* The task *
Locate the word "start" in the data below, then copy every line that holds it.

* Material provided *

^^^^^^^^

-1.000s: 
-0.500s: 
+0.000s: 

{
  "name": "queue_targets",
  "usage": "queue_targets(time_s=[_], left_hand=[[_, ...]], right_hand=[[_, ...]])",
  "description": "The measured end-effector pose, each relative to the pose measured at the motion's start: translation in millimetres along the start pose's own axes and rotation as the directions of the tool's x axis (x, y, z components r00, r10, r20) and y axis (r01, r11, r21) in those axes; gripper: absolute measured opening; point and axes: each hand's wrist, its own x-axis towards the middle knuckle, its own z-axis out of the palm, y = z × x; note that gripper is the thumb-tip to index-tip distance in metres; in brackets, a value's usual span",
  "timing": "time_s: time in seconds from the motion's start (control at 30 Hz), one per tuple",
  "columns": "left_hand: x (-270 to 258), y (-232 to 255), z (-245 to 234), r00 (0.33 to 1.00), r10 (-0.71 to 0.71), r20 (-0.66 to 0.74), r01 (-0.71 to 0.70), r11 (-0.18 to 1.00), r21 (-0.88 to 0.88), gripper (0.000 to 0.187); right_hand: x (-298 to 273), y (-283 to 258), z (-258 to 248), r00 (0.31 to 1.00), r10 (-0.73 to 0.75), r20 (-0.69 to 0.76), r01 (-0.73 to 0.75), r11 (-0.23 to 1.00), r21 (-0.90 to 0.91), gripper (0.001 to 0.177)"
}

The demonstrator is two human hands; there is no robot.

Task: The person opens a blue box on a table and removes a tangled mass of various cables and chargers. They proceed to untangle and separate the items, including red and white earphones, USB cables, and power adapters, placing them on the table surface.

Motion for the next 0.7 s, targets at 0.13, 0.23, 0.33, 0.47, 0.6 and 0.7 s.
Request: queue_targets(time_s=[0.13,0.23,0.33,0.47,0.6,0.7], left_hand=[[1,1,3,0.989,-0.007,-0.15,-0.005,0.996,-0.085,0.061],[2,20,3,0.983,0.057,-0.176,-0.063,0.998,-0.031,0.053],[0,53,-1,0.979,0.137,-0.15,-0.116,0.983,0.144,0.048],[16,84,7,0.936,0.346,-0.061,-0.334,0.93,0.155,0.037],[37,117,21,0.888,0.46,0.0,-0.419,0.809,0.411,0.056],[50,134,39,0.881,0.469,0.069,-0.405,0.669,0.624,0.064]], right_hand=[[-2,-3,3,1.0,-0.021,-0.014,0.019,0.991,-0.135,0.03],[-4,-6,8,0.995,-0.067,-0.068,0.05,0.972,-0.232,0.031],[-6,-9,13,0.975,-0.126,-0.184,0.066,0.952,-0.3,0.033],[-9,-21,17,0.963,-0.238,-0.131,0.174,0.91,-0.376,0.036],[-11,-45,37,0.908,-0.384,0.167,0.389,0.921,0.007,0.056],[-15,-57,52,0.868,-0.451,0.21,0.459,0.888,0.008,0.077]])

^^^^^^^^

* Task solution *
  "description": "The measured end-effector pose, each relative to the pose measured at the motion's start: translation in millimetres along the start pose's own axes and rotation as the directions of the tool's x axis (x, y, z components r00, r10, r20) and y axis (r01, r11, r21) in those axes; gripper: absolute measured opening; point and axes: each hand's wrist, its own x-axis towards the middle knuckle, its own z-axis out of the palm, y = z × x; note that gripper is the thumb-tip to index-tip distance in metres; in brackets, a value's usual span",
  "timing": "time_s: time in seconds from the motion's start (control at 30 Hz), one per tuple",

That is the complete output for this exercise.